* [TASK REQUIREMENTS]
When you copy the listing, reproduce each line as it appears and omit every image.

* [STORED DATA]
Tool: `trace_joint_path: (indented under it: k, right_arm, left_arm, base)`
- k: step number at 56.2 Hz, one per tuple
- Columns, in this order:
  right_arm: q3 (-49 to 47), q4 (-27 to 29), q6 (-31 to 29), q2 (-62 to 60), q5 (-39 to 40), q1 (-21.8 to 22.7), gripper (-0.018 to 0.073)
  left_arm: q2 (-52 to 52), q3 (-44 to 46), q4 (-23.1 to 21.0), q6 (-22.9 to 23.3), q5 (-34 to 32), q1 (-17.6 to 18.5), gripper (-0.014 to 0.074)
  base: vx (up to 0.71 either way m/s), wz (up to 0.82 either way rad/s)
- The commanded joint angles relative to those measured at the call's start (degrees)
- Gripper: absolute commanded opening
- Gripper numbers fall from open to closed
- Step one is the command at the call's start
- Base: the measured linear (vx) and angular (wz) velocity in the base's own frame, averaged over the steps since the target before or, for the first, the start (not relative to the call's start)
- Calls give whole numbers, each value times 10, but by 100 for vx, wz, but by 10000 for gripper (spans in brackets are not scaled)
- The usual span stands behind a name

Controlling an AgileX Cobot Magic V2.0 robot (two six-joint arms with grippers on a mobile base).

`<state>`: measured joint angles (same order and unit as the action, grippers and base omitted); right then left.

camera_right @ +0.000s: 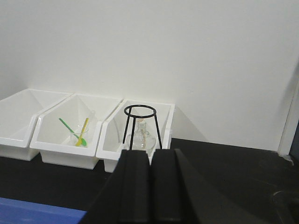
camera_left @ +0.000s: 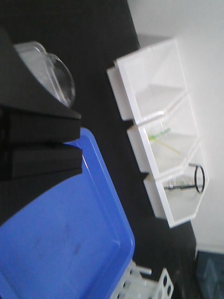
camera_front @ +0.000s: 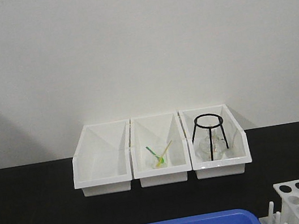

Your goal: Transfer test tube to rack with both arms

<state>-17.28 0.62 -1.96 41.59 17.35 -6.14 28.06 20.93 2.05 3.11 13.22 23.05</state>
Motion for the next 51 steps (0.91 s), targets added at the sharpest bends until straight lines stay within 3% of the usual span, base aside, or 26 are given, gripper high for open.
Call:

* [EXERCISE RESPONSE]
Tool: `trace_joint_path: (indented under it: k, right_arm, left_arm, base)`
- k: step number at 56.2 Hz, one per tuple
- Columns, in this order:
  right_arm: q3 (-49 to 47), q4 (-27 to 29), q6 (-31 to 29), q2 (-62 to 60), q5 (-39 to 40), q1 (-21.8 to 22.7), gripper (-0.018 to 0.073)
  left_arm: q2 (-52 to 52), q3 (-44 to 46), q4 (-23.1 to 21.0), q6 (-22.9 to 23.3), q5 (-34 to 32), q1 (-17.6 to 18.5), gripper (-0.014 to 0.074)
  base: vx (up to 0.71 either way m/s), wz (up to 0.82 either way rad/s)
- The commanded joint angles relative to those measured at the call's start (degrees)
- Gripper: absolute commanded opening
- Gripper numbers fall from open to closed
- Step one is the command at the call's start
- Base: the measured linear (vx) and angular (wz) velocity in the base's own frame, averaged over the steps since the target before or, for the first, the start (not relative to the call's start)
- Calls give whole numbers, each value times 10, but by 100 for vx, wz, but by 10000 for gripper (spans in brackets are not scaled)
- The usual span stands behind a name

Controlling an AgileX Cobot Magic V2.0 robot (two six-joint arms with grippers on a mobile base).

`<state>`: measured joint angles (same order and unit as the action, grippers and base omitted); right then left.

camera_right @ +0.000s: 
camera_left @ +0.000s: 
camera_front @ +0.000s: 

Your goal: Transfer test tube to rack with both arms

<state>-17.28 0.62 -1.96 41.59 17.35 -6.14 28.06 20.93 2.05 3.11 13.22 23.05</state>
Motion for the next 51 steps (0.91 s), targets added at the sharpest bends until straight lines stay within 3% of the usual span, base aside, or 26 are given, gripper high for open.
Call:

Nothing remains to be written for this exercise.